Trabzon TÜRKAV Başkanı Kenan Kuru, açıklamalarda bulundu.

Yazılı açıklama yapan Kuru şu ifadeleri kullandı: "​Gerçekçi olmayan bilginin önüne geçebilmek ve bilgiyi aktarırken tarihle uyumlu olmak gerekmektedir. Çağımızda bilginin önemi sürekli artmaktadır. Araştırıcı bilgiyle doyuma ulaşabilen, bilgiyi milletin bünyesinde var edebilen milletler, istikbalin sahipleri olacaklardır. Bilginin ve kültürün toplandığı en iyi araçlar ise, dergi, kitap ve teknolojik imkânlardır. Yazılı, görüntülü ve sanal basınla da haber alınmaktadır. ​İnsani ilgilendiren her hareketin, her ideolojinin, her sosyal faaliyetin bir çağrısı vardır. Buradan yapacağımız değerlendirme ile geçmişten günümüze kısaca birkaç örnekle bakmayı uygun mütalaa etmekteyim. Türkçülerin gücünden korkan Bizans, kiliseden de yardım istemiş ve İlk haçlı zihniyeti ile Anadolu’ya çıktığı görülmüştür. Neden başkaldırılmıştır?  Güçlü coğrafyasında zayıflamasına inanılmış olmasından değil midir?  

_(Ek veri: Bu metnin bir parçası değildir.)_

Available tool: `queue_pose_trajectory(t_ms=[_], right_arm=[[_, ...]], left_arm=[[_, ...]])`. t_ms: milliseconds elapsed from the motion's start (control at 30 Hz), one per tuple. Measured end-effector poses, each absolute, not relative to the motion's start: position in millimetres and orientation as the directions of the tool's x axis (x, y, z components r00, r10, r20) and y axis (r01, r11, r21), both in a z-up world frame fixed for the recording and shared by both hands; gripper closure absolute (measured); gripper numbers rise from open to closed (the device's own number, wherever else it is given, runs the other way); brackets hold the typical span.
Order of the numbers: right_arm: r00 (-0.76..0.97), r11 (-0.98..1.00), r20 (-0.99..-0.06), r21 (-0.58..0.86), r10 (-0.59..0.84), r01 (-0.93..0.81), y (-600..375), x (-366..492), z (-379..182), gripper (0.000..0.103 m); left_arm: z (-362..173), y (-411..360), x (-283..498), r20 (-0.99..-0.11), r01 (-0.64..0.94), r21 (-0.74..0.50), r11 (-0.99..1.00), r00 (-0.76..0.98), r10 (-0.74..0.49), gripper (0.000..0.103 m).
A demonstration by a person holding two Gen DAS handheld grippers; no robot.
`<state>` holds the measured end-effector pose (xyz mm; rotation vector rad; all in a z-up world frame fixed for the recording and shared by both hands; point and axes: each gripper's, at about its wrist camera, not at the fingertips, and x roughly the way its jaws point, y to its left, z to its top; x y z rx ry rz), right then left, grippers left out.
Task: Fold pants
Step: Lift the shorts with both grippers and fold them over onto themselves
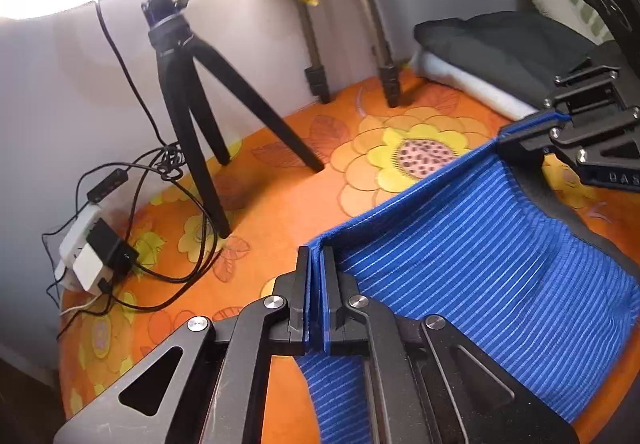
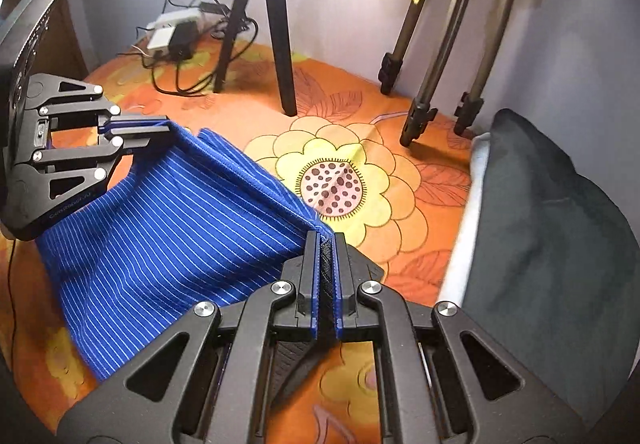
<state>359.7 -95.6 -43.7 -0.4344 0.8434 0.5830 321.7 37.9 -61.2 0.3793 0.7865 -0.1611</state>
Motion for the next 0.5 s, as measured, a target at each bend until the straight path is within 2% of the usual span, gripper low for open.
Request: queue_pose_trajectory(t_ms=[300, 367, 433, 467, 500], right_arm=[[0.547, 0.761, -0.805, -0.201, 0.231, -0.617, -84.1, 370.5, -55.1, 0.097], [0.549, 0.769, -0.807, -0.206, 0.216, -0.605, -84.5, 371.3, -54.8, 0.097], [0.552, 0.791, -0.812, -0.206, 0.191, -0.577, -87.9, 372.3, -53.0, 0.094], [0.551, 0.800, -0.813, -0.199, 0.187, -0.566, -90.3, 372.3, -50.9, 0.090], [0.553, 0.807, -0.812, -0.194, 0.187, -0.558, -92.5, 371.5, -49.0, 0.079]], left_arm=[[-74.2, 37.5, 335.7, -0.732, 0.278, 0.289, 0.916, 0.681, 0.024, 0.100], [-75.8, 35.4, 336.9, -0.732, 0.271, 0.311, 0.911, 0.679, 0.048, 0.096], [-74.9, 34.9, 337.7, -0.735, 0.262, 0.314, 0.913, 0.676, 0.059, 0.092], [-72.1, 36.3, 337.3, -0.734, 0.254, 0.307, 0.917, 0.676, 0.059, 0.084], [-69.7, 38.6, 337.2, -0.735, 0.249, 0.299, 0.921, 0.675, 0.056, 0.079]])
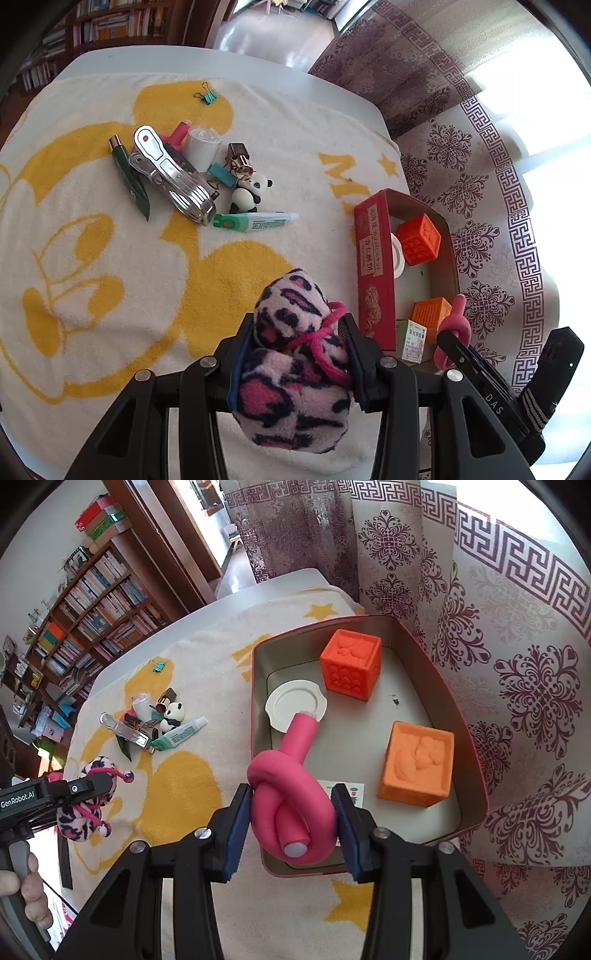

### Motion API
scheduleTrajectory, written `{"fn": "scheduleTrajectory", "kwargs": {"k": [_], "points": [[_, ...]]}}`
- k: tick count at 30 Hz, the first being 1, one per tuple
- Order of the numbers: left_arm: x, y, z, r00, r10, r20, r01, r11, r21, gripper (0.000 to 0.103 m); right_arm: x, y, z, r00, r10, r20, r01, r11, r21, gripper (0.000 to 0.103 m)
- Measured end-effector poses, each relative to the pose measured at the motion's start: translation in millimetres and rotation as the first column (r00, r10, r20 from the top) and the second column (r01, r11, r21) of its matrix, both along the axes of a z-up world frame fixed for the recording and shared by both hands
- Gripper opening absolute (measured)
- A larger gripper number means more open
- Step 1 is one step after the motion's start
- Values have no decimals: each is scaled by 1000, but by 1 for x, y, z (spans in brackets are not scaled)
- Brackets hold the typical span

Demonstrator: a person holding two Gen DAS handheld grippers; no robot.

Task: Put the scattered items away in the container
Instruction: 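Drop the pink toy and leopard plush into the red tin with both grippers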

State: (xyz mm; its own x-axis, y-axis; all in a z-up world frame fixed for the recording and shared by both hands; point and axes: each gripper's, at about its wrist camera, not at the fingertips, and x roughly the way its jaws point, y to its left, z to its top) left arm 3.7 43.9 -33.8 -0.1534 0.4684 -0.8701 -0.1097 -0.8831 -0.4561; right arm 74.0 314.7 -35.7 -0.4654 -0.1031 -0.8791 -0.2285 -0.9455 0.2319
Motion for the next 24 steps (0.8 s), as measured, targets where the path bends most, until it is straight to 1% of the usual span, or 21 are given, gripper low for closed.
{"fn": "scheduleTrajectory", "kwargs": {"k": [5, 9, 10, 12, 14, 15, 19, 24], "points": [[11, 24, 7, 1000, -22, -15, 22, 1000, -1, 46, -11, 26, 14, 999, -9, -42, 10, 1000, 18, 48], [18, 39, 8, 999, -25, -20, 25, 1000, -2, 46, -26, 37, 21, 998, 10, -69, -7, 999, 42, 49], [18, 43, 8, 999, -26, -19, 25, 1000, -3, 46, -28, 40, 20, 998, 13, -68, -10, 999, 40, 51], [20, 49, 7, 1000, -25, -17, 25, 1000, -5, 46, -30, 44, 17, 998, 16, -62, -14, 999, 32, 58], [20, 56, 7, 1000, -25, -16, 25, 1000, -8, 46, -25, 48, 13, 998, 26, -59, -24, 999, 29, 68], [19, 61, 7, 1000, -28, -15, 28, 1000, -9, 46, -23, 49, 11, 998, 33, -55, -32, 999, 29, 69], [16, 85, 7, 998, -59, -13, 59, 998, -11, 46, -9, 56, -2, 999, 42, -20, -42, 999, 19, 69], [11, 124, 10, 992, -122, -19, 122, 992, -15, 46, 11, 67, -11, 999, 33, 9, -33, 999, 0, 69]]}}
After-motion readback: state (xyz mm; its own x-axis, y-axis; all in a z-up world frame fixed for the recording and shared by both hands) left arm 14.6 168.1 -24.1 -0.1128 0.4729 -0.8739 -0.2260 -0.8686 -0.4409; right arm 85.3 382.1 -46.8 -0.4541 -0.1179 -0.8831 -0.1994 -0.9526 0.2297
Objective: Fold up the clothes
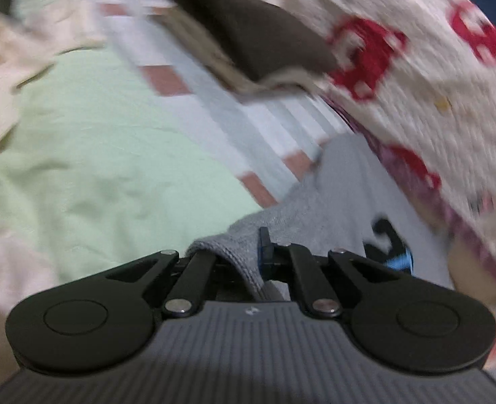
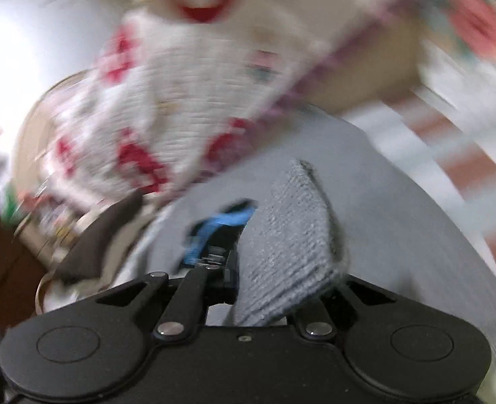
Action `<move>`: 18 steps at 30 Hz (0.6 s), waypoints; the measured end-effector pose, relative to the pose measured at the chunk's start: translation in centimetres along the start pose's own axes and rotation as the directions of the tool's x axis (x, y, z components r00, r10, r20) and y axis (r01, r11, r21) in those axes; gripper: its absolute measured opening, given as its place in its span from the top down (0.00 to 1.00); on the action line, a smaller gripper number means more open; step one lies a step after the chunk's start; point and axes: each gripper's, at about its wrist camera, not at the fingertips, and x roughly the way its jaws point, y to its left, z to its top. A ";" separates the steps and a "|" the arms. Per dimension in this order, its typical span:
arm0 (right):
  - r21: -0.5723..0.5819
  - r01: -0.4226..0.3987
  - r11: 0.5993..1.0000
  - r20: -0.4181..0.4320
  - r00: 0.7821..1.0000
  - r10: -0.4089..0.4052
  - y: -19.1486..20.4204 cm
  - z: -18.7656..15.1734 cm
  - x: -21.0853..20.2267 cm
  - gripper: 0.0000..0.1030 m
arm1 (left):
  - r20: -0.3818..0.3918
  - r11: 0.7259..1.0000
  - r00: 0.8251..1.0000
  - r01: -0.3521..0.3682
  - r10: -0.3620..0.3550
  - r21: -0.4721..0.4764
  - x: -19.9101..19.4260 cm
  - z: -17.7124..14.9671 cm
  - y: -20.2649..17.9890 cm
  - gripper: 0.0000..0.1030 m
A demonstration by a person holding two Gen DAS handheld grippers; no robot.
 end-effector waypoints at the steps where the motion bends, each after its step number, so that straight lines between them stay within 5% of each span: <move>1: -0.026 -0.012 1.000 -0.002 1.000 0.011 0.8 0.1 0.4 0.90 | -0.010 1.000 1.000 -0.018 0.017 -0.017 0.4 0.0 0.3 0.96; 5: -0.095 0.068 0.993 -0.071 0.995 -0.075 1.2 -0.6 2.3 0.90 | -0.050 0.998 0.997 -0.066 0.066 -0.001 1.7 -0.3 0.2 0.96; 9: -0.113 0.137 0.984 -0.114 0.982 -0.150 0.0 -0.8 2.7 0.90 | -0.015 0.998 1.000 0.004 -0.005 -0.063 0.4 0.2 0.6 0.96; 13: -0.182 0.077 0.980 0.008 0.997 -0.076 2.1 0.0 0.6 0.90 | 0.038 0.989 0.999 0.027 -0.022 -0.143 -0.1 -0.3 1.4 0.96; 18: -0.210 0.191 0.959 -0.079 0.974 -0.211 1.2 -1.3 4.0 0.88 | -0.117 0.986 0.990 -0.091 0.075 -0.138 1.1 -0.5 1.3 0.90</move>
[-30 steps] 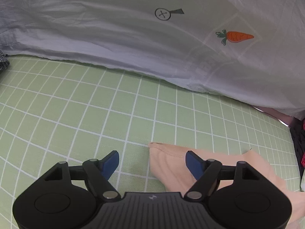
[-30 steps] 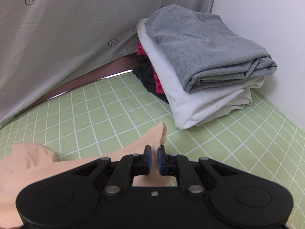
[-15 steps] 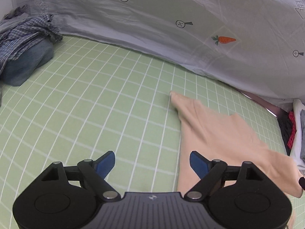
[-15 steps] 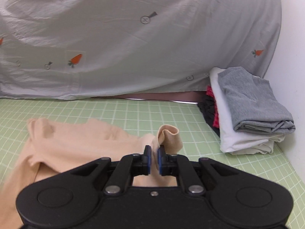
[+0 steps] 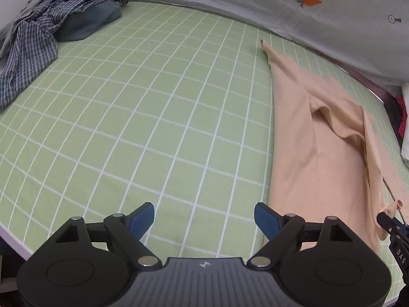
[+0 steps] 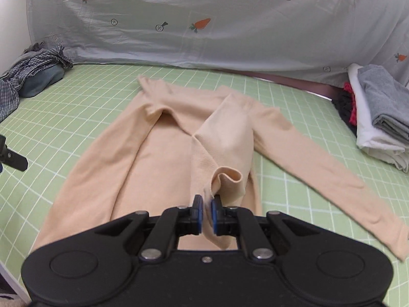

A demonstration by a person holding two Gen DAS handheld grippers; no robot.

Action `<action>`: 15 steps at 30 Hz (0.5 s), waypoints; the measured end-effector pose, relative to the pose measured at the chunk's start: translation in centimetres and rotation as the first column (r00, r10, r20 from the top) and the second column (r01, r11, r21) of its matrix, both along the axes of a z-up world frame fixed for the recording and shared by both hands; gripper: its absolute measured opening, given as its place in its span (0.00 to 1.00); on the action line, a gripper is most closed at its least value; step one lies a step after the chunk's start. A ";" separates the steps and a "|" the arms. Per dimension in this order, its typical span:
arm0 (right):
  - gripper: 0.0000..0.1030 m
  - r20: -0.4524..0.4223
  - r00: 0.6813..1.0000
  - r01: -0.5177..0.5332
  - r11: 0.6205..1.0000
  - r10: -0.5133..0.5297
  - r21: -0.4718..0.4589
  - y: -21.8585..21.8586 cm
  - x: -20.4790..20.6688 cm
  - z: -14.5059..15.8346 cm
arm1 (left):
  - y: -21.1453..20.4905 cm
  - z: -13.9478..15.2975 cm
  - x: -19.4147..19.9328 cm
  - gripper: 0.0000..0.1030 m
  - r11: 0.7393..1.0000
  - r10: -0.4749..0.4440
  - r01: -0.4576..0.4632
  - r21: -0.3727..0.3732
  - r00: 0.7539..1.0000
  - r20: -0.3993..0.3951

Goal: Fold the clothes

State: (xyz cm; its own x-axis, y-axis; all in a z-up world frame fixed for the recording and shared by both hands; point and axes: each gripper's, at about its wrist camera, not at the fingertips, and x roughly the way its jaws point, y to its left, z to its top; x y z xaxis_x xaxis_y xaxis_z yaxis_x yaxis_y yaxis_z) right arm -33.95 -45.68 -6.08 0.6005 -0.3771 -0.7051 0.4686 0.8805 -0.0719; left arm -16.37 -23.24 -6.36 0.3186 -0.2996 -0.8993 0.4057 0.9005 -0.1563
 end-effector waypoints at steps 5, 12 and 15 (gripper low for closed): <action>0.12 -0.028 0.999 0.035 0.999 -0.034 0.029 2.1 -0.3 -0.7 | 1.2 0.0 -0.4 0.83 1.000 -0.030 0.030 0.006 1.000 -0.006; 0.55 -0.031 0.986 0.168 0.984 -0.167 0.060 3.2 -2.0 1.1 | -0.2 0.3 -0.5 0.84 0.995 -0.104 0.104 -0.004 0.994 -0.013; 0.73 -0.015 0.964 0.266 0.959 -0.266 0.101 2.4 -3.6 1.7 | -1.3 0.1 -0.9 0.84 0.992 -0.130 0.129 -0.007 0.991 -0.022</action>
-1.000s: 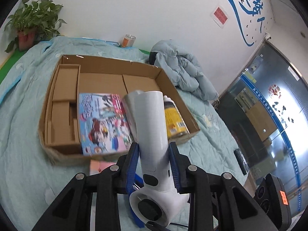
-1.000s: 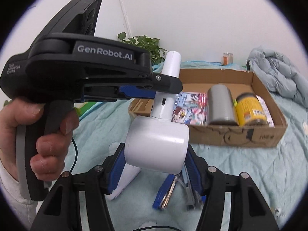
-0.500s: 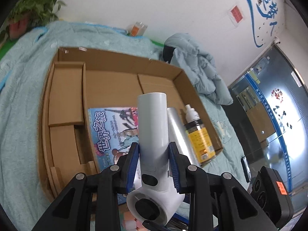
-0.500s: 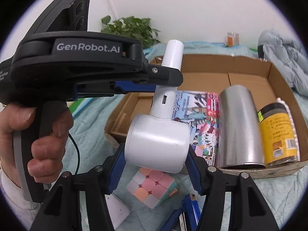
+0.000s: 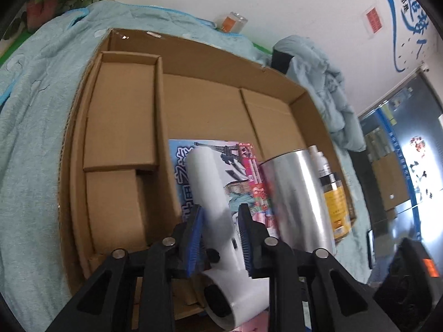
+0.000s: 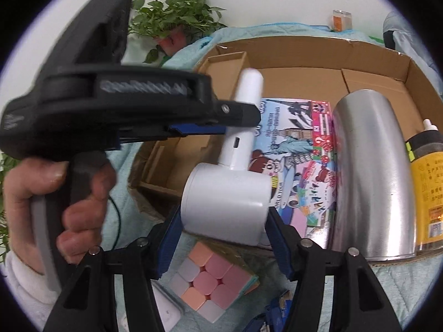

Osmanlı’nın gücünü kaybederek zayıflaması döneminde Türk olmayan milletlerin, kendi milliyetlerinin bağımsızlıklarının tesirinde kıpırdanmaya başladığı bilinen bir gerçektir.
​Türkler, Malazgirt’le Asya’daki Türkistan’ı Ön Asya’ya taşıdılar. Malazgirt’ten sonra çeyrek asır geçmesine rağmen, Anadolu Türklük ve İslâm varlığını Kılıçarslan.1 kurmuştur. 
​Yavuz’un Diyarbakır ve civarını fethetmesiyle Anadolu birliği ve Türklüğün tesisi oluşur. Batılılar, Türk milleti ile Türkçülüğü istismar ederek tarihi varlığına saygısızlık içinde hep olmuştur. Batıyla ırkçılığı saptıran, özünden uzaklaştıranlar Türkçülüğün birleştirici olduğunu unutmuşlardır. Tarihi varlıkları kendi politikalarına alet eden batının, tarih bilimine haksızlık içinde olduğu da bilinen bir gerçektir.
​Türkçülük bütünlüğü sağlamaktadır. Birlikten rahatsız olan batı, Müslüman dünyasının kafasına milli kimliği ırkçılık göstererek bulanıklık yaptığı değerlendirme konusudur. Batının etkisiyle Türkçülük, Tarih, kültür ve inanç değerleri aynı olan kimliklerde de bu bulanıklık yer etmiştir. 
​Türk kimliği Türkçülükle bütünlüğü sağlamış, ırkçılık gibi tanımlamalarla gölge düşürmek çabaları hiç bitmemiştir. 
​Türkçülük, Türk Devletinin varlık şartıdır. Türkçülüğün varlığı milli kimliğin tescilidir. Bir ve birlik olmaktır. Türkçülük köklerinde İslâm’ i ve insanlığı birleştiren bir ülküdür. Türkçülük sevgidir, kardeşliktir, Müslümanlıktır, iyiliktir ve adalettir. Bütün bu değerleri barındıran Türkçülüğü özünden çarpıtmanın içinde neden olunmaktadır?
​Türkçülük şuurunu varlık şartımız olarak görmek te önemlidir. Yoksa Batı, Türkçülüğü ırkçılık, Müslümanlığı ise radikalizm gibi adlandıran maksatları olmaktadır ki, tarihten günümüze anlayışları hep ayni olmuştur.
​ Atatürk milli sıfatı yanında “Türk” adını da sürekli kullanmıştır. Türk gençliğine verdiği değer gibi Türk sözünü her şeyin başında, milliyet düşüncesi ve duygusu ile önde tutmuştur. Türkçülük milli kimliktir. Milli kimlik insanların en tabi duygularındandır."